* REQUIRED WORK *
In exact form, set down only those lines of the material that run from its first line to the line with "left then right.", inclusive.
** Opening SUPPLIED MATERIAL block **
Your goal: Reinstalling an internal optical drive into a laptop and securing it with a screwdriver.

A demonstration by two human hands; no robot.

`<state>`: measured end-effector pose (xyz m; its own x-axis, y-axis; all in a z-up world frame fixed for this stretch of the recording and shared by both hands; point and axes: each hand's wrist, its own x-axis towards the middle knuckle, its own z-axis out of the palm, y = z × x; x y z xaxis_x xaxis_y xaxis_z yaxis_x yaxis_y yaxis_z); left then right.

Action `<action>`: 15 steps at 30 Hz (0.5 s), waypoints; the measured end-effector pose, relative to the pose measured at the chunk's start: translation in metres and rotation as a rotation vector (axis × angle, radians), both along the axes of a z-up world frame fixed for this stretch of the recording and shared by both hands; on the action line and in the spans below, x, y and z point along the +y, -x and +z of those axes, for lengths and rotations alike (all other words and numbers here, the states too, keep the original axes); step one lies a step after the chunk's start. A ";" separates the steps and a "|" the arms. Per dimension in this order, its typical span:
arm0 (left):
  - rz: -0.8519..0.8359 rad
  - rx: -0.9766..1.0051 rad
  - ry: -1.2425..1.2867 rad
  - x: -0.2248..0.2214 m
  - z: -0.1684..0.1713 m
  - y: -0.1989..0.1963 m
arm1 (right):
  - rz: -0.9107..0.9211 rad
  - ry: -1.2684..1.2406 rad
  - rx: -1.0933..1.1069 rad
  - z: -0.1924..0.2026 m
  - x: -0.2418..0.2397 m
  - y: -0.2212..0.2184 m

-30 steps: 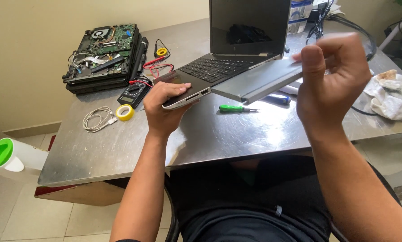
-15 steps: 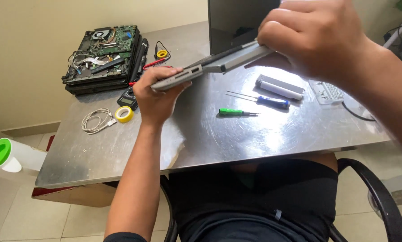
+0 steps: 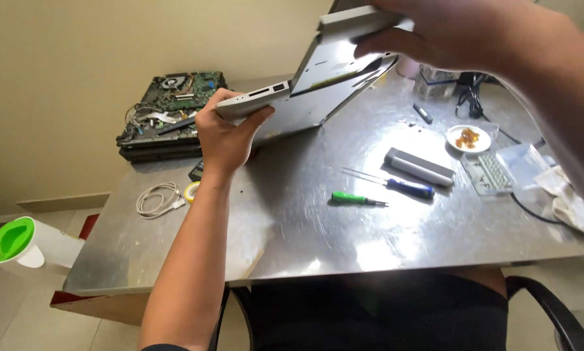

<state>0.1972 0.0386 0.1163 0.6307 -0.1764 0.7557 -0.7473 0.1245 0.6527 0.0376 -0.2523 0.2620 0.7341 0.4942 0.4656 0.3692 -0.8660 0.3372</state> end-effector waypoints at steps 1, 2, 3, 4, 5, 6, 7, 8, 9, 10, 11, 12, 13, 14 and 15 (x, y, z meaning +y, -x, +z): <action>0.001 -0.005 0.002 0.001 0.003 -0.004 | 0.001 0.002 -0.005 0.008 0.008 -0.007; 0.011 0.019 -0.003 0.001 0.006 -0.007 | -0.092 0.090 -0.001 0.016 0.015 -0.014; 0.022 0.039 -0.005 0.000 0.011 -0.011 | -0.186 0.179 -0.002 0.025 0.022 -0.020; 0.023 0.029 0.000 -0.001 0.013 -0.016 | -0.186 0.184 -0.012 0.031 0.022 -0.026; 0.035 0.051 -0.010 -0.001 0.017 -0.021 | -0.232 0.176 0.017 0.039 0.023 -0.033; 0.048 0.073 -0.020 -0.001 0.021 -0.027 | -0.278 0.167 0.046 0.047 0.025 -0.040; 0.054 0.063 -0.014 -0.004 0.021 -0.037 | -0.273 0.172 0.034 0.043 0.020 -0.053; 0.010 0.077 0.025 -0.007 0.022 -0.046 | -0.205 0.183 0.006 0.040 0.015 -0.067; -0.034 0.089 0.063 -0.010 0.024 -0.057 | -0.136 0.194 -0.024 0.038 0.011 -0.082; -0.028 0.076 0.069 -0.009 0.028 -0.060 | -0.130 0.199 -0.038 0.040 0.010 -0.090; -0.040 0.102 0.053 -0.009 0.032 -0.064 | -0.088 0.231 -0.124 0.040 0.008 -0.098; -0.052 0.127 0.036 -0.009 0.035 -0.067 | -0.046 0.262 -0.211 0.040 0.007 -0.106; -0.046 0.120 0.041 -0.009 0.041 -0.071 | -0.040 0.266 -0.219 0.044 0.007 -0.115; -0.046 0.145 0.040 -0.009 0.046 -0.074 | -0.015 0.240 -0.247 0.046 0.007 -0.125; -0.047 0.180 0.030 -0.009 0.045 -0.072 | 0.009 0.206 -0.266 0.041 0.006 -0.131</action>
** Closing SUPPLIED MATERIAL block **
* SOLVED EXERCISE *
Your goal: Reinstalling an internal optical drive into a laptop and securing it with a screwdriver.

A demonstration by two human hands; no robot.

`<state>`: measured end-effector pose (xyz m; its own x-axis, y-axis; all in a z-up world frame fixed for this stretch of the recording and shared by both hands; point and axes: each hand's wrist, its own x-axis towards the middle knuckle, its own z-axis out of the palm, y = z × x; x y z xaxis_x xaxis_y xaxis_z yaxis_x yaxis_y yaxis_z); left then right.

The required output has now been supplied.